YOUR TASK:
After locating the line with "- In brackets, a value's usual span" below, output it and each following line exactly, stopping after the line with "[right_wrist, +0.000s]". No pictures.

DATA FOR ANALYSIS:
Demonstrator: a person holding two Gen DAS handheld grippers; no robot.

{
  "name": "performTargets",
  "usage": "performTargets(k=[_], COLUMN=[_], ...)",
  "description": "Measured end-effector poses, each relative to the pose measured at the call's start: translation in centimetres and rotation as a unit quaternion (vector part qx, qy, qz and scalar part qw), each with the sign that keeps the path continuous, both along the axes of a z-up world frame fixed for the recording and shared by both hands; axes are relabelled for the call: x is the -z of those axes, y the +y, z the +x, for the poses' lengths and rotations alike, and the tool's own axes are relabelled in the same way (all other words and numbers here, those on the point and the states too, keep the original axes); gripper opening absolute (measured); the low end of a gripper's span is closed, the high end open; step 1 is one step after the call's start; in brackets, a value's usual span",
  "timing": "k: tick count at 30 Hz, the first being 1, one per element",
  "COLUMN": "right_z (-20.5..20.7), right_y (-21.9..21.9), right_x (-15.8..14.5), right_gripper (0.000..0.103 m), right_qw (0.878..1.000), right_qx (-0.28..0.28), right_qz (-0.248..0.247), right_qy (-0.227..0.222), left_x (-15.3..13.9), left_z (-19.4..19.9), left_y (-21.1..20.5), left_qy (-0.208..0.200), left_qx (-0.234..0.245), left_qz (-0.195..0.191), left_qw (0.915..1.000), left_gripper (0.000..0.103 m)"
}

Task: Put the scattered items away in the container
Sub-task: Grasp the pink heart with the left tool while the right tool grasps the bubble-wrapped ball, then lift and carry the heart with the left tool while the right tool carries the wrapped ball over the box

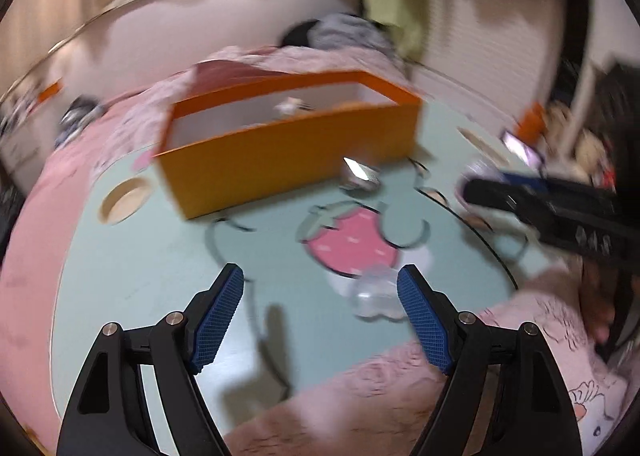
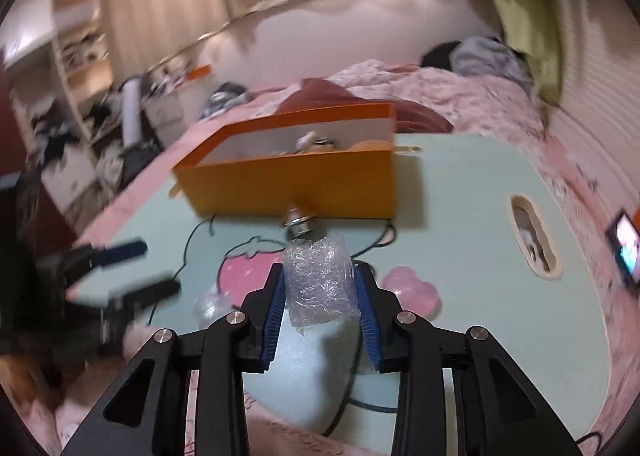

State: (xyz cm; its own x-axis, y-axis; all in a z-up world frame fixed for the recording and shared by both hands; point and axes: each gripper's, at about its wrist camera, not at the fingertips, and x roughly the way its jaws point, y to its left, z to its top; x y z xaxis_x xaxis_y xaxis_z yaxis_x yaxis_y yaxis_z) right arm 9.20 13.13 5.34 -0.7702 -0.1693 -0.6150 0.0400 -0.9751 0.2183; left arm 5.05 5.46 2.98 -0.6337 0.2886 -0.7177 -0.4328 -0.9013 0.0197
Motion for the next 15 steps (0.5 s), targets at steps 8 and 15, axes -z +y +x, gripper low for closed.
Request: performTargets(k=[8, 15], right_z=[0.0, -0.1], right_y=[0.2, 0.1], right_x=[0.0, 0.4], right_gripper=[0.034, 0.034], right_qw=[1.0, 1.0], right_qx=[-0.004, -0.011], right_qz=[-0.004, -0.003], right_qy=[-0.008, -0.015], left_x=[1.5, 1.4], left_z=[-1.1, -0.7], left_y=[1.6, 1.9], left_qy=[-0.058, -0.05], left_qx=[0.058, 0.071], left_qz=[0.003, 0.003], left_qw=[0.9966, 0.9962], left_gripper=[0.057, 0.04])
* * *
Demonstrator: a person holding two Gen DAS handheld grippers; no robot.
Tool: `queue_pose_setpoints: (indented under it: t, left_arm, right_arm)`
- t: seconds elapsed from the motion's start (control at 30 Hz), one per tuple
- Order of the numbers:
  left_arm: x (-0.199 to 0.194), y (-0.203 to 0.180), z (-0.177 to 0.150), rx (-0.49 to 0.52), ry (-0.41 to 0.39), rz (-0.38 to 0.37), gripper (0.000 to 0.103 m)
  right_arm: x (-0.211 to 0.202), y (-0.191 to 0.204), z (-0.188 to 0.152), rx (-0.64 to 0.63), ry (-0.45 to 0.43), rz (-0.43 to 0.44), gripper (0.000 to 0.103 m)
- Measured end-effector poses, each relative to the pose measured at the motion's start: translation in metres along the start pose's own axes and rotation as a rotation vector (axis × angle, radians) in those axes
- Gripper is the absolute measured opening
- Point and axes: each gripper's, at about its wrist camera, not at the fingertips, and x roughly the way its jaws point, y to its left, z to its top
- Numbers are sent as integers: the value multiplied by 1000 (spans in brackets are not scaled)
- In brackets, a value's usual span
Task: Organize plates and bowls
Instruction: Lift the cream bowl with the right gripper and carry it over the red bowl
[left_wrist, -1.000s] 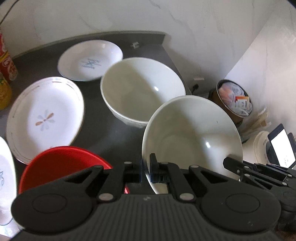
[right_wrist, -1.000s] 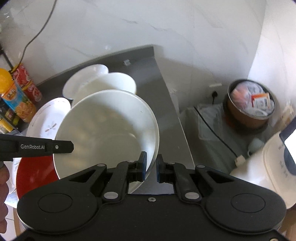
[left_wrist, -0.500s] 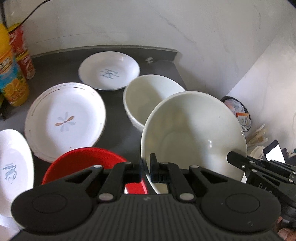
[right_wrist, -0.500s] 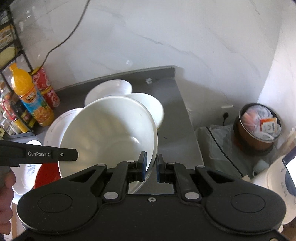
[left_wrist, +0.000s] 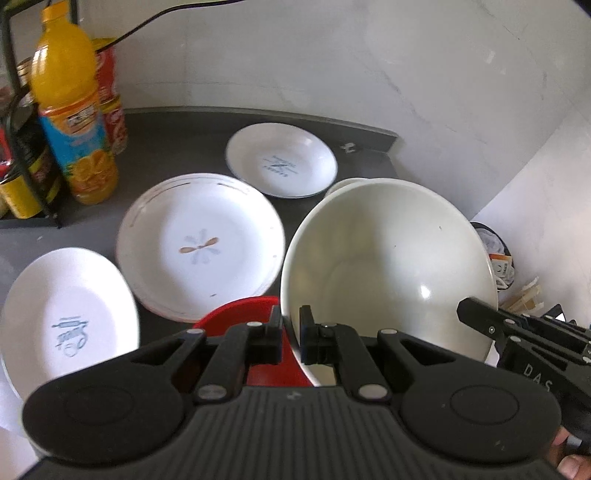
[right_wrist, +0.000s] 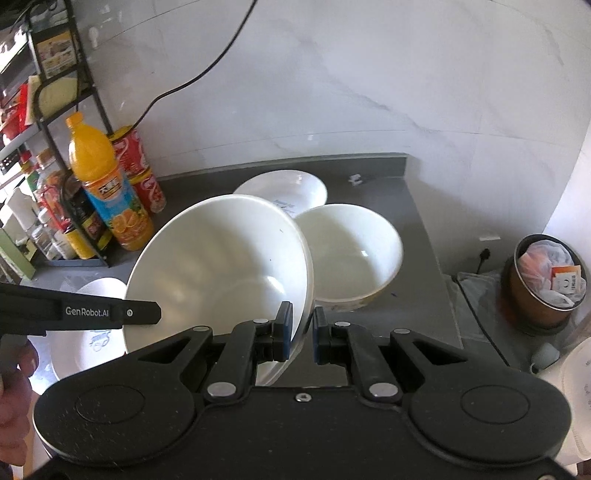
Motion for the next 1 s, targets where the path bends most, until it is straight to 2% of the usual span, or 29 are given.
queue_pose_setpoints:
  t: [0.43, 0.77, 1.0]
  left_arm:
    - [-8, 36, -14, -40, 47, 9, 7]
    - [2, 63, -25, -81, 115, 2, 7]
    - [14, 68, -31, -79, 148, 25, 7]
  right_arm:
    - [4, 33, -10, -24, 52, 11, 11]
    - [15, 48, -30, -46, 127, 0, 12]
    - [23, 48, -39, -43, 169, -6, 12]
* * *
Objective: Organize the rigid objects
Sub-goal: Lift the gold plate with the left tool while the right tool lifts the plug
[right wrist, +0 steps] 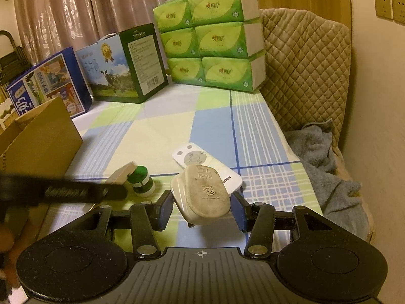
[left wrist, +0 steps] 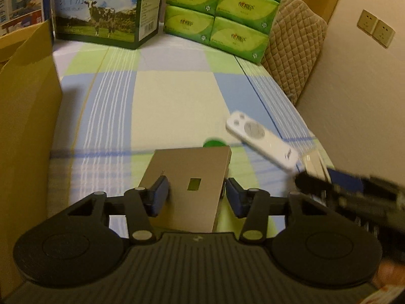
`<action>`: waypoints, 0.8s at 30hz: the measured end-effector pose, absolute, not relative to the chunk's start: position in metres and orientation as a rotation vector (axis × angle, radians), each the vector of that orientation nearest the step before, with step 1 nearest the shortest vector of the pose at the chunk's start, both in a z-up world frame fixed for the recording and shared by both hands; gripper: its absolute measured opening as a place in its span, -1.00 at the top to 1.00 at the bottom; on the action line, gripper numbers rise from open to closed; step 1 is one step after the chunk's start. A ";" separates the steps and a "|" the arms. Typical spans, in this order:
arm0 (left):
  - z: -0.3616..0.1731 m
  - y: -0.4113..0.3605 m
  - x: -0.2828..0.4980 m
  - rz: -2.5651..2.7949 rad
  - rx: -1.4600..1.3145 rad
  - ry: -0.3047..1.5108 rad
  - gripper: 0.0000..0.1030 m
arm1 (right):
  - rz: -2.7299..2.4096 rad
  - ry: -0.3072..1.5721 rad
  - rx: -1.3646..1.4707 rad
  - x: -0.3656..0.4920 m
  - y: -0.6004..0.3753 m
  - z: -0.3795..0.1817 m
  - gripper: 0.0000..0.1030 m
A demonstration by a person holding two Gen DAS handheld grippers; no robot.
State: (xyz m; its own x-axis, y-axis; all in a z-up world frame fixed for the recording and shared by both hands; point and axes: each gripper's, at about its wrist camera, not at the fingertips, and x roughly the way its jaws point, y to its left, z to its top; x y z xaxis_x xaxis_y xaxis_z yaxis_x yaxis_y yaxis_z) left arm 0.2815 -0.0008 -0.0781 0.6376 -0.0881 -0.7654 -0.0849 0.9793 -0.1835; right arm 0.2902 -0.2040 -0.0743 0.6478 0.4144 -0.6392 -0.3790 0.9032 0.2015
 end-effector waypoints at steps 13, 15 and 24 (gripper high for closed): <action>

WRITTEN RESPONSE:
- In brackets, a value's usual span
Task: Organize plates and bowls
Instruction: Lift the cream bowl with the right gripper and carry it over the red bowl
[left_wrist, -1.000s] 
[right_wrist, -1.000s] 
[left_wrist, -0.500s] 
[right_wrist, -0.500s] 
[left_wrist, +0.000s] 
[right_wrist, +0.000s] 

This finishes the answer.